Uitspraak
GERECHT IN EERSTE AANLEG VAN CURAÇAO
1.[EISERES SUB 1 IN CONVENTIE]
[EISER SUB 2 IN CONVENTIE],
Gerecht in eerste aanleg van Curaçao
In deze zaak, die voor het Gerecht in eerste aanleg van Curaçao is behandeld, hebben eisers, bestaande uit twee personen wonende in Curaçao, een vordering ingesteld tegen gedaagde, eveneens woonachtig in Curaçao. De eisers hebben op 31 januari 2014 een bedrag van NAf 400.000,= in contanten aan gedaagde toevertrouwd in het kader van een bewaargevingsovereenkomst. Gedaagde heeft een deel van dit bedrag, NAf 51.557,58, aan derden uitgekeerd op verzoek van eisers. Toen eisers om teruggave van het resterende bedrag vroegen, beroept gedaagde zich op verrekening met twee onbetaald gebleven facturen, die samen een totaalbedrag van NAf 398.295,= vertegenwoordigen. Eisers hebben hiertegen geprotesteerd en stellen dat zij niets aan gedaagde verschuldigd zijn.
Het procesverloop omvat verschillende conclusies en verzoekschriften, waarbij de eisers hun vordering hebben verminderd. De rechter heeft vastgesteld dat partijen mondeling een overeenkomst tot in bewaring hebben gesloten, wat gedaagde verplicht om het bedrag terug te geven, tenzij het beroep op verrekening slaagt. De rechter heeft geoordeeld dat de facturen die gedaagde wenst te verrekenen niet voor verrekening in aanmerking komen, omdat niet voldaan is aan het vereiste van wederkerige schuldenaarschap.
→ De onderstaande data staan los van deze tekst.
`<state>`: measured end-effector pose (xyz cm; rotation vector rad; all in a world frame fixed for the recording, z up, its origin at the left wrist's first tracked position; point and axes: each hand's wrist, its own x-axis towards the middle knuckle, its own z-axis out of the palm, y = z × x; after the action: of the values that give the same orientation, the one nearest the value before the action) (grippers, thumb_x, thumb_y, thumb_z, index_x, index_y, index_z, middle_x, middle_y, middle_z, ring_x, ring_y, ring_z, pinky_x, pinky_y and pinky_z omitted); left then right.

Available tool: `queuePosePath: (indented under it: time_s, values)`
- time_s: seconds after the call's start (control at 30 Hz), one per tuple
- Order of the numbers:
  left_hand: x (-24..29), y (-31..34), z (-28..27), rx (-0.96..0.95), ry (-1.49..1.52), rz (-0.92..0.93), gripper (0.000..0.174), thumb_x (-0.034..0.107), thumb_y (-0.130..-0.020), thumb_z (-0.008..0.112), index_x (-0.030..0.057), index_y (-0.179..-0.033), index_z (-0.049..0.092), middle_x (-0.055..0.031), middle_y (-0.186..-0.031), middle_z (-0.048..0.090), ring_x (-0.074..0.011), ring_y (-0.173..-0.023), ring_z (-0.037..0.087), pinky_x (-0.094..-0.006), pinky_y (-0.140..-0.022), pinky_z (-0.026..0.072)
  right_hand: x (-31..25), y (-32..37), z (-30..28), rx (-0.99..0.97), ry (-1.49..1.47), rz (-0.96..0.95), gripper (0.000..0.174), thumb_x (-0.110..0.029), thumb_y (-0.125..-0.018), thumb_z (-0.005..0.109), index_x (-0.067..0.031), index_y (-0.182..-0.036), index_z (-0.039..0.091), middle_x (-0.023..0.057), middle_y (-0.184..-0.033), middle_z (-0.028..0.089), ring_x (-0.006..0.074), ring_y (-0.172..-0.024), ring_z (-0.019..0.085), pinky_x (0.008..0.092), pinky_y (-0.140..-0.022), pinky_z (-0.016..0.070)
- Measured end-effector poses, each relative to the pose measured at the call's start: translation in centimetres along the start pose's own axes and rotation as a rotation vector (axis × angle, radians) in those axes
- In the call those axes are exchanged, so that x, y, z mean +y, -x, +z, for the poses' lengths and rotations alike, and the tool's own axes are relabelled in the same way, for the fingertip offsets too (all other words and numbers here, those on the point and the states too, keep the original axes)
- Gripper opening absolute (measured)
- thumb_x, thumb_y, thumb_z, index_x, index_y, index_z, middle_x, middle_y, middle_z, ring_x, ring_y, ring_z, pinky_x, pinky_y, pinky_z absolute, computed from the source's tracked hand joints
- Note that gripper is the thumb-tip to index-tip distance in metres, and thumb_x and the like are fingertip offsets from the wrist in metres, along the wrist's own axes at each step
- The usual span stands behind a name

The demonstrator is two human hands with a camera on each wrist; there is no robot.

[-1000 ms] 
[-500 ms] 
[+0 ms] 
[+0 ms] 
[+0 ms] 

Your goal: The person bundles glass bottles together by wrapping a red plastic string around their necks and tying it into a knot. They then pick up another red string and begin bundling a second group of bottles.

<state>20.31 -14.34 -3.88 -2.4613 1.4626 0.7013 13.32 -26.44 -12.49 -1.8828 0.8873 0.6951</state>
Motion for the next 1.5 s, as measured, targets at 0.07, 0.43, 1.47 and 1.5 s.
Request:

De vordering tot betaling van bewaarloon is afgewezen, omdat er geen overeenkomst over bewaarloon is gesloten.
Uiteindelijk heeft de rechter de conventionele vordering van eisers toegewezen, waarbij gedaagde is veroordeeld tot betaling van NAf 350.000,=, vermeerderd met wettelijke rente. Gedaagde is ook veroordeeld in de proceskosten, die zijn begroot op NAf 15.017,84. Het vonnis is uitgesproken op 20 juni 2022 door rechter U.I.D. Luydens in het openbaar.